**Action item**
Go line by line through the listing below and copy those that hold "Could".

··· Input

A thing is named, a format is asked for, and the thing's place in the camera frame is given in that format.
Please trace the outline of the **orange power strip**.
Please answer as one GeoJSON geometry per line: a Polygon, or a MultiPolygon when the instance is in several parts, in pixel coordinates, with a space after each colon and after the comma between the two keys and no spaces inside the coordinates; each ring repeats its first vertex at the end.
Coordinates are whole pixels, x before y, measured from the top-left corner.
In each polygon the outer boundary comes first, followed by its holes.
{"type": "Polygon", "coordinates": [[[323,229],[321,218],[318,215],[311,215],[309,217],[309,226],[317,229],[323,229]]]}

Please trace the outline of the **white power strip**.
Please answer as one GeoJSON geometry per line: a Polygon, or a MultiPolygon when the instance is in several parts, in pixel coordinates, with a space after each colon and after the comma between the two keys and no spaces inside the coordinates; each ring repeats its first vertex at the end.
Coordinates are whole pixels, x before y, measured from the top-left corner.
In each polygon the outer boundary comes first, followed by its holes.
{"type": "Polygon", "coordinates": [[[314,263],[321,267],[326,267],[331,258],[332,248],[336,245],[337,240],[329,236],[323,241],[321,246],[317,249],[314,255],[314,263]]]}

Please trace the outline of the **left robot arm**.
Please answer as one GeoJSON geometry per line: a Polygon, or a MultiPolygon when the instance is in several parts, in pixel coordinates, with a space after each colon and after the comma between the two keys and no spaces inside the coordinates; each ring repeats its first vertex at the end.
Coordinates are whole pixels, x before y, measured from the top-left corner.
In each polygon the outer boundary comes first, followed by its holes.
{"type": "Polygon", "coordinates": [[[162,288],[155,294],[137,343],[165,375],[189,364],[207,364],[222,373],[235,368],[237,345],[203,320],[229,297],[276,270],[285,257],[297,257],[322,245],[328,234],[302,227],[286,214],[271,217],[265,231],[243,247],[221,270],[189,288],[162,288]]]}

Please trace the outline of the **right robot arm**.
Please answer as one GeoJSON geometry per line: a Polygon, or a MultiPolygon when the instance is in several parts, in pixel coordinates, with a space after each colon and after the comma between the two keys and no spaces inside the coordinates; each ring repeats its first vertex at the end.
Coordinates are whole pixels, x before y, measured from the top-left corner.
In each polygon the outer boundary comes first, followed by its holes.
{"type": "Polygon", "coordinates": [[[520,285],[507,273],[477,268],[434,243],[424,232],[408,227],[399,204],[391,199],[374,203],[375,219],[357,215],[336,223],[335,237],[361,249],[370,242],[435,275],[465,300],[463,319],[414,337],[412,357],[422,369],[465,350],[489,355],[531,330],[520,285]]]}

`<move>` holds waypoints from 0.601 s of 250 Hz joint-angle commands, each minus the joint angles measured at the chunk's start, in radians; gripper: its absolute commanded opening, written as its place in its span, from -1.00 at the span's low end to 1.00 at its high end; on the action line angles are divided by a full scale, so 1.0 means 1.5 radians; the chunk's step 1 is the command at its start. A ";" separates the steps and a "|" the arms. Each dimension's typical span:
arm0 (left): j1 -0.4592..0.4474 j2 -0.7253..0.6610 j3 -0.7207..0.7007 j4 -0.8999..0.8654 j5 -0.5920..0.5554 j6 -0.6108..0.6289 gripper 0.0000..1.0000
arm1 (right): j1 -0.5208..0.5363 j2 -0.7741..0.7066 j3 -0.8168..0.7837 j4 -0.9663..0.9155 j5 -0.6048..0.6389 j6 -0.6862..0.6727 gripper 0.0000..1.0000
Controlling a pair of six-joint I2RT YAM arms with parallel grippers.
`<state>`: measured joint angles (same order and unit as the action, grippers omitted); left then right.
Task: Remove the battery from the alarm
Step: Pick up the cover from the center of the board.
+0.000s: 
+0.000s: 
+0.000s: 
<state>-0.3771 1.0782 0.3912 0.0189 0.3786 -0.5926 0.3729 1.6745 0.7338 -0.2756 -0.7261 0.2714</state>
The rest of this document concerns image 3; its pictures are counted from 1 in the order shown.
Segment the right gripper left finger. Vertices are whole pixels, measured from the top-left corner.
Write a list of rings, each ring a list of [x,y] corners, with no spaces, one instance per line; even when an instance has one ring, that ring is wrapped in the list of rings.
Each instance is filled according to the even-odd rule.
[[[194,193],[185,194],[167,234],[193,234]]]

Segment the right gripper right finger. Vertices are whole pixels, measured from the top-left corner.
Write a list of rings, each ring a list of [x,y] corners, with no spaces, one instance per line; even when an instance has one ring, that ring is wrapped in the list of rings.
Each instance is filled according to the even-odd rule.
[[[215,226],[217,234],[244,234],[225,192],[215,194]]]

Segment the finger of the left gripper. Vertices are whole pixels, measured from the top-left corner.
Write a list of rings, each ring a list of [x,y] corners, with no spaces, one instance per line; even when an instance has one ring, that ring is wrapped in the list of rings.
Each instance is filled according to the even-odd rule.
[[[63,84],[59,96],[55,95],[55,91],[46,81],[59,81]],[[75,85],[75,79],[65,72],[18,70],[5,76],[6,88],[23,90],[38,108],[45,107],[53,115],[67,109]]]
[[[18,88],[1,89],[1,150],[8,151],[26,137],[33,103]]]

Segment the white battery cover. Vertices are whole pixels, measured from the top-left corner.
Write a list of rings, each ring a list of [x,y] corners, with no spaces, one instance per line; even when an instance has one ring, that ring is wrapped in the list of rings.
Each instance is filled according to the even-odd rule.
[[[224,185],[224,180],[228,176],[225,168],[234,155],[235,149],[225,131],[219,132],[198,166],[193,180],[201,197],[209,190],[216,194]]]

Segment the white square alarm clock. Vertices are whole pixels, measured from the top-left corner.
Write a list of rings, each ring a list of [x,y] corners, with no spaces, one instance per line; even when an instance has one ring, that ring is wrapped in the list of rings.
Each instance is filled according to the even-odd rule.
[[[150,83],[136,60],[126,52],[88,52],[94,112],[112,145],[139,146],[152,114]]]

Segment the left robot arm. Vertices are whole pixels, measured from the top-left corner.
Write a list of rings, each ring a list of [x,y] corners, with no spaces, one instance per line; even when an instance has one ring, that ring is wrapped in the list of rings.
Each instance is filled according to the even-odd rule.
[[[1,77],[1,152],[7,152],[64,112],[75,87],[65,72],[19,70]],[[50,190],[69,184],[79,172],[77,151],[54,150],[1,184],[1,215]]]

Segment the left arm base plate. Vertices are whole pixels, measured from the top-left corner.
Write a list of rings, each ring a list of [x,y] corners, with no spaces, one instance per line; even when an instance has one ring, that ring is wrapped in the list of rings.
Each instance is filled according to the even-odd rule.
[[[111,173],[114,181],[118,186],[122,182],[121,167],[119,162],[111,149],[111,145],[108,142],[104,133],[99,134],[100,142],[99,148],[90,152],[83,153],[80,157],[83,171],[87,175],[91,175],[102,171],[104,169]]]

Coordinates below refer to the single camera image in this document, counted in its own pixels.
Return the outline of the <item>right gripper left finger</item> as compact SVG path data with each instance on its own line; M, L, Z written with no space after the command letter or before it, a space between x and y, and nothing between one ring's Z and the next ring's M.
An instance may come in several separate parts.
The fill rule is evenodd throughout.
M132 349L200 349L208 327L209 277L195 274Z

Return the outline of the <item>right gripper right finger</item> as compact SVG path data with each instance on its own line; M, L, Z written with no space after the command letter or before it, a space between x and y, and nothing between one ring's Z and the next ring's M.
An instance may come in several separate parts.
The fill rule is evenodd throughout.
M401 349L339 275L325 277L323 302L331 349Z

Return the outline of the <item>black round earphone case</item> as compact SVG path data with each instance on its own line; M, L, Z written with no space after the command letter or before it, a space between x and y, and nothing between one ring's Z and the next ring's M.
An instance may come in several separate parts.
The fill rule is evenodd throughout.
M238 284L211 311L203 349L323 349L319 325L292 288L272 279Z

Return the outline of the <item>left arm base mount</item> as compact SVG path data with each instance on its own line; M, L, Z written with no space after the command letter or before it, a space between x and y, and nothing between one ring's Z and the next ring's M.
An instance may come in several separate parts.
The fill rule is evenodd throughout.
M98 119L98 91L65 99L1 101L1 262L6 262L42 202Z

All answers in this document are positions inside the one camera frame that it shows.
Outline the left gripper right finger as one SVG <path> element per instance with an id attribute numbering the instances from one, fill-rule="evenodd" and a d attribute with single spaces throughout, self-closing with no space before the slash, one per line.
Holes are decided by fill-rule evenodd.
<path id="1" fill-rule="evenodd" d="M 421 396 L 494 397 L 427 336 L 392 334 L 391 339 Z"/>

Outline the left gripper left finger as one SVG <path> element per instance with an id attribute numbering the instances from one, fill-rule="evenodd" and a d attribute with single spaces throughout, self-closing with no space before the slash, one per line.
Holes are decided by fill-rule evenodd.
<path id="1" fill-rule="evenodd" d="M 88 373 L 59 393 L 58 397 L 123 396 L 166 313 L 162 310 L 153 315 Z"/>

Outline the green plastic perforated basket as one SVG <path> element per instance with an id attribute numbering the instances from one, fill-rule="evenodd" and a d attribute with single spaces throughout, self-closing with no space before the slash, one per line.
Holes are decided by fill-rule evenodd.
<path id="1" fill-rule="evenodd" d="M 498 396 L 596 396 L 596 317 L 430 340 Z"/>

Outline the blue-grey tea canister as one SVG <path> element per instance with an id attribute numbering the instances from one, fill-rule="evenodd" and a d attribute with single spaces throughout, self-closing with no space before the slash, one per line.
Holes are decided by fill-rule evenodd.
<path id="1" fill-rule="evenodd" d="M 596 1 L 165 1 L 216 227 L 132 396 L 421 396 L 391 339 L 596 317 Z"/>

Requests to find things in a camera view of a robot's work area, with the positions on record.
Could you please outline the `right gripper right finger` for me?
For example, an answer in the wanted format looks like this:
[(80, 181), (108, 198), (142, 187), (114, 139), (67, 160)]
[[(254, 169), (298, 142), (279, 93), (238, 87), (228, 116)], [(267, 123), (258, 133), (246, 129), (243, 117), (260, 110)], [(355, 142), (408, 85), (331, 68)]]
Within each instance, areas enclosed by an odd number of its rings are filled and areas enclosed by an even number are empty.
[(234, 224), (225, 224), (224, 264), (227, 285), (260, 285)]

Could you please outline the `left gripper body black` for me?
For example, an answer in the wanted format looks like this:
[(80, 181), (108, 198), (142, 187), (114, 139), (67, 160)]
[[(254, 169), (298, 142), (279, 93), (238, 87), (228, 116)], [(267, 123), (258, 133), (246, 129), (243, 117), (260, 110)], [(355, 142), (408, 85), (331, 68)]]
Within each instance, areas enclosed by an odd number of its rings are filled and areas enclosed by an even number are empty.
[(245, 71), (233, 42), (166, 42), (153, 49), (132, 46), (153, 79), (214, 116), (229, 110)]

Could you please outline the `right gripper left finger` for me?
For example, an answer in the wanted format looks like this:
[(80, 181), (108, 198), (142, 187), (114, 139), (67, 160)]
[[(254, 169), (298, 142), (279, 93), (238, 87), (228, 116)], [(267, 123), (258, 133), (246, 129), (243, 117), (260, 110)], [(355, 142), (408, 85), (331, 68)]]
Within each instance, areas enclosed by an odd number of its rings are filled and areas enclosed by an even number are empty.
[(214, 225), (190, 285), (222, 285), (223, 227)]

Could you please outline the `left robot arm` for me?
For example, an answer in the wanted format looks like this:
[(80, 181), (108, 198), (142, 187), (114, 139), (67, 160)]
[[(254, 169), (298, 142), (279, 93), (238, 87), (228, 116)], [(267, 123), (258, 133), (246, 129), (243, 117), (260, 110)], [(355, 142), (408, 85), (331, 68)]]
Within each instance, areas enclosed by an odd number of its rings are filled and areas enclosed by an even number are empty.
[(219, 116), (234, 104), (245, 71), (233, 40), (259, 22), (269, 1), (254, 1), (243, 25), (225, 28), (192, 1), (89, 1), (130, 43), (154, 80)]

······

**Output**
Could you please outline the `right gripper right finger` for me?
Could you please outline the `left gripper body black` for me?
Could you please outline the `right gripper left finger` for me?
Could you please outline the `left robot arm` for me?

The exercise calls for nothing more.